----- EXERCISE INPUT

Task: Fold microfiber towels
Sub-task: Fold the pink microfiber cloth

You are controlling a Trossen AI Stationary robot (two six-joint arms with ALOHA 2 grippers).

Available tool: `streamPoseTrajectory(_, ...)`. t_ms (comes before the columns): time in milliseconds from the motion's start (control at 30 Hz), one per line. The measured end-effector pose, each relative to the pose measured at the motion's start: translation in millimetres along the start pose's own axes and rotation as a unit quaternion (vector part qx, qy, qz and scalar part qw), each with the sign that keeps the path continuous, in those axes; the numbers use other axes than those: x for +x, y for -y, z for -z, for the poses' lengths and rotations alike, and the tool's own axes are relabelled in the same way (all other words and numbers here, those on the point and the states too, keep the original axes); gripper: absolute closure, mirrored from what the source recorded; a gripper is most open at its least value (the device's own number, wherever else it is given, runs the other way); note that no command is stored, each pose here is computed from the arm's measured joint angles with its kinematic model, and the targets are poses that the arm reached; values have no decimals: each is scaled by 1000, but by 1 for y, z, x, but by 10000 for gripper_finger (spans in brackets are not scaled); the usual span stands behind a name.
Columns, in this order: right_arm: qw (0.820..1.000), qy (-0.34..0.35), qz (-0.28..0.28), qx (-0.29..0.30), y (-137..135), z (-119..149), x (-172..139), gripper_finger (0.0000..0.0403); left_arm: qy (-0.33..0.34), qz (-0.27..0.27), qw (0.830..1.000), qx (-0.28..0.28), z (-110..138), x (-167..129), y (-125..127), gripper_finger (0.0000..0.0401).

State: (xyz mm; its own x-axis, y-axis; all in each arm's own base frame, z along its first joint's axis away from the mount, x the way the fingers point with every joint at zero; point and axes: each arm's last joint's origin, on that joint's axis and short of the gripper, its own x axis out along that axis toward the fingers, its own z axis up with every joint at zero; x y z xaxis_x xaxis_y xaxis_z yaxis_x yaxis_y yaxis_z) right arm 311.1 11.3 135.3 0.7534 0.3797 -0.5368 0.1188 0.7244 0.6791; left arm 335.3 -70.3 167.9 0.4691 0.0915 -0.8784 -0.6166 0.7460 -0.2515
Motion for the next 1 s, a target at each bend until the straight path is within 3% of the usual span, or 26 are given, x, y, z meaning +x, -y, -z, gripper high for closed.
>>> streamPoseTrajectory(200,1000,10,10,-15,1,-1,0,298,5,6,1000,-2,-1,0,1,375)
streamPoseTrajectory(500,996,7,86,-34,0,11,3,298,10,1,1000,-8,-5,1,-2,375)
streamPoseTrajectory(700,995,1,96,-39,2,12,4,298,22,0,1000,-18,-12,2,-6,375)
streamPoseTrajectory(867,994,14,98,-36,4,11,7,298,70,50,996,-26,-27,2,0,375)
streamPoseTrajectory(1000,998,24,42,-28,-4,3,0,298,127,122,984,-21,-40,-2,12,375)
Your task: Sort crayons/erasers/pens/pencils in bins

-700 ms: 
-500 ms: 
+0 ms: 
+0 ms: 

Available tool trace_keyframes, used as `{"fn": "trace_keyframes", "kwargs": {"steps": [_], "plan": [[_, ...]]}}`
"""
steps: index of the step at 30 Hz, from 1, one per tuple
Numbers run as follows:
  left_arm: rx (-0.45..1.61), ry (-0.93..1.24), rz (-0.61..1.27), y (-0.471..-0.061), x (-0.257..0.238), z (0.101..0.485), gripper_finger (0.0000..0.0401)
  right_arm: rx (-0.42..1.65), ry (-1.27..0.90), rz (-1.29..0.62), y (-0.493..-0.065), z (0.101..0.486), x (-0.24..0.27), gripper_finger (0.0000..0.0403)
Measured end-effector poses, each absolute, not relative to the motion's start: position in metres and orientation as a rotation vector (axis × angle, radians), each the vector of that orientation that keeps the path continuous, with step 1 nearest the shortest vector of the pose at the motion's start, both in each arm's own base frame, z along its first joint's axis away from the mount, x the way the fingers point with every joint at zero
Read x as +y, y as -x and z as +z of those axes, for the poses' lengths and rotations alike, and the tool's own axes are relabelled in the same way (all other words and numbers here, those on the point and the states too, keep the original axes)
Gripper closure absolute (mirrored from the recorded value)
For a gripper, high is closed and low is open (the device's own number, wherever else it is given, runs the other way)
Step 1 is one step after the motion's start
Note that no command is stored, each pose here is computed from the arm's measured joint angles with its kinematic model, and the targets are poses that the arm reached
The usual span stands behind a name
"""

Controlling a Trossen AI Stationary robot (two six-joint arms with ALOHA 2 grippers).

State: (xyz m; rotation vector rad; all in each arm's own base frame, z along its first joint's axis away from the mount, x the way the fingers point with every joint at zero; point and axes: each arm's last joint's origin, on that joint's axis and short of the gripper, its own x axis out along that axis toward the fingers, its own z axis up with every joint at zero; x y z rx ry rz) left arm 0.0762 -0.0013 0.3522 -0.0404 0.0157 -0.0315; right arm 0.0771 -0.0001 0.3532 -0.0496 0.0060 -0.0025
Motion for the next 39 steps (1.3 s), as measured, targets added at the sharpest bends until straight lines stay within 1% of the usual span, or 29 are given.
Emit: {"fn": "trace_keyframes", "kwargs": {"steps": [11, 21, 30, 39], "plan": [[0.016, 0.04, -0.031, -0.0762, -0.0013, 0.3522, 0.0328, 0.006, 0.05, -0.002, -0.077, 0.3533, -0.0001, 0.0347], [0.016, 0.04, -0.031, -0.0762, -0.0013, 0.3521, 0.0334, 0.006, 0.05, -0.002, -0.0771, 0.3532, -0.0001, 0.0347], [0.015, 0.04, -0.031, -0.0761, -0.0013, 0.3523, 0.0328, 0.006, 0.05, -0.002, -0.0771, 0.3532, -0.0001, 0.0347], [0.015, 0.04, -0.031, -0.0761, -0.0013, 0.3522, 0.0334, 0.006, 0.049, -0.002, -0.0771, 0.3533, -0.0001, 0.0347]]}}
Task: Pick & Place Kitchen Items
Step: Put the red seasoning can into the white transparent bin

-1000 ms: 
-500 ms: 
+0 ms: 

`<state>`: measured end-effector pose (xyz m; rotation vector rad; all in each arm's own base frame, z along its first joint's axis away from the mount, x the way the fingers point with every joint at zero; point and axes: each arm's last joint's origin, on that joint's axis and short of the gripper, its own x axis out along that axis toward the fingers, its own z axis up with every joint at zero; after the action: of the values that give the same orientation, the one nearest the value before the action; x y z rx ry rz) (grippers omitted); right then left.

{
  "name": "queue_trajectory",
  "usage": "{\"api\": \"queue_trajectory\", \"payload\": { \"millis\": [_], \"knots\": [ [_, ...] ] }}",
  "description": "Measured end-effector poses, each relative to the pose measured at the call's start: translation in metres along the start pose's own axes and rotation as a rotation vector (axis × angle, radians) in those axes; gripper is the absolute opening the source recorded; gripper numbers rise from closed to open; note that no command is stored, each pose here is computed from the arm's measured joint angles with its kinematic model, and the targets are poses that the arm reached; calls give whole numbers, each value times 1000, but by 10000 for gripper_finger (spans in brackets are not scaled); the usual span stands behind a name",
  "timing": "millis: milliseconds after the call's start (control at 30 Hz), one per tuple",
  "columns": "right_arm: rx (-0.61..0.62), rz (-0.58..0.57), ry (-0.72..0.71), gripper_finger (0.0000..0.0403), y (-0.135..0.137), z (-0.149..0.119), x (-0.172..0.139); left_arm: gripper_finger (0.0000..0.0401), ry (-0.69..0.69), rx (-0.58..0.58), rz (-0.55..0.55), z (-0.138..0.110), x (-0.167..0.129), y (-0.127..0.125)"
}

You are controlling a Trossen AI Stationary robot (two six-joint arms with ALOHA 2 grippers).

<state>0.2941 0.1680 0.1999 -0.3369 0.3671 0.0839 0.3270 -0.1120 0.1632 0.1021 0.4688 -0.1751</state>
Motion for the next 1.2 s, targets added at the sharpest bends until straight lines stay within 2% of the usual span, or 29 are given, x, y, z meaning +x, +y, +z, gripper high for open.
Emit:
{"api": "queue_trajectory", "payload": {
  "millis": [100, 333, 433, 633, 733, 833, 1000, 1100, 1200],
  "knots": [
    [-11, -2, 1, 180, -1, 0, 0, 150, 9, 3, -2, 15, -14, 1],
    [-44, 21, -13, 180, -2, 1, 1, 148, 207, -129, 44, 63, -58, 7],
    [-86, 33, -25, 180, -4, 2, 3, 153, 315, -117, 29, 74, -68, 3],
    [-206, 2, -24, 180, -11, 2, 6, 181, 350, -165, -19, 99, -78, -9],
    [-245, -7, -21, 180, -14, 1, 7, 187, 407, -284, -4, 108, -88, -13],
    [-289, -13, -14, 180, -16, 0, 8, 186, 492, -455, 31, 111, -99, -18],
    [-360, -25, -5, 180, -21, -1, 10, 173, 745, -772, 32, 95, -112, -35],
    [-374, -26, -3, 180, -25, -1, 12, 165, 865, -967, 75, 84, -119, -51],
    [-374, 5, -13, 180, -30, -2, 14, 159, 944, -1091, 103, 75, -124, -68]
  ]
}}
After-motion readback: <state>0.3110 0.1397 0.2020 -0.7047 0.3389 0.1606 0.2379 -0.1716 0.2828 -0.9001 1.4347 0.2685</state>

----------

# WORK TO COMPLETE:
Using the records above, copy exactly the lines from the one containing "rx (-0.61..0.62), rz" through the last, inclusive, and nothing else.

# ANSWER SPACE:
  "columns": "right_arm: rx (-0.61..0.62), rz (-0.58..0.57), ry (-0.72..0.71), gripper_finger (0.0000..0.0403), y (-0.135..0.137), z (-0.149..0.119), x (-0.172..0.139); left_arm: gripper_finger (0.0000..0.0401), ry (-0.69..0.69), rx (-0.58..0.58), rz (-0.55..0.55), z (-0.138..0.110), x (-0.167..0.129), y (-0.127..0.125)"
}

You are controlling a Trossen AI Stationary robot (two six-joint arms with ALOHA 2 grippers).

<state>0.2941 0.1680 0.1999 -0.3369 0.3671 0.0839 0.3270 -0.1120 0.1632 0.1021 0.4688 -0.1751</state>
Motion for the next 1.2 s, targets added at the sharpest bends until straight lines stay within 2% of the usual span, or 29 are given, x, y, z meaning +x, +y, +z, gripper high for open.
Emit:
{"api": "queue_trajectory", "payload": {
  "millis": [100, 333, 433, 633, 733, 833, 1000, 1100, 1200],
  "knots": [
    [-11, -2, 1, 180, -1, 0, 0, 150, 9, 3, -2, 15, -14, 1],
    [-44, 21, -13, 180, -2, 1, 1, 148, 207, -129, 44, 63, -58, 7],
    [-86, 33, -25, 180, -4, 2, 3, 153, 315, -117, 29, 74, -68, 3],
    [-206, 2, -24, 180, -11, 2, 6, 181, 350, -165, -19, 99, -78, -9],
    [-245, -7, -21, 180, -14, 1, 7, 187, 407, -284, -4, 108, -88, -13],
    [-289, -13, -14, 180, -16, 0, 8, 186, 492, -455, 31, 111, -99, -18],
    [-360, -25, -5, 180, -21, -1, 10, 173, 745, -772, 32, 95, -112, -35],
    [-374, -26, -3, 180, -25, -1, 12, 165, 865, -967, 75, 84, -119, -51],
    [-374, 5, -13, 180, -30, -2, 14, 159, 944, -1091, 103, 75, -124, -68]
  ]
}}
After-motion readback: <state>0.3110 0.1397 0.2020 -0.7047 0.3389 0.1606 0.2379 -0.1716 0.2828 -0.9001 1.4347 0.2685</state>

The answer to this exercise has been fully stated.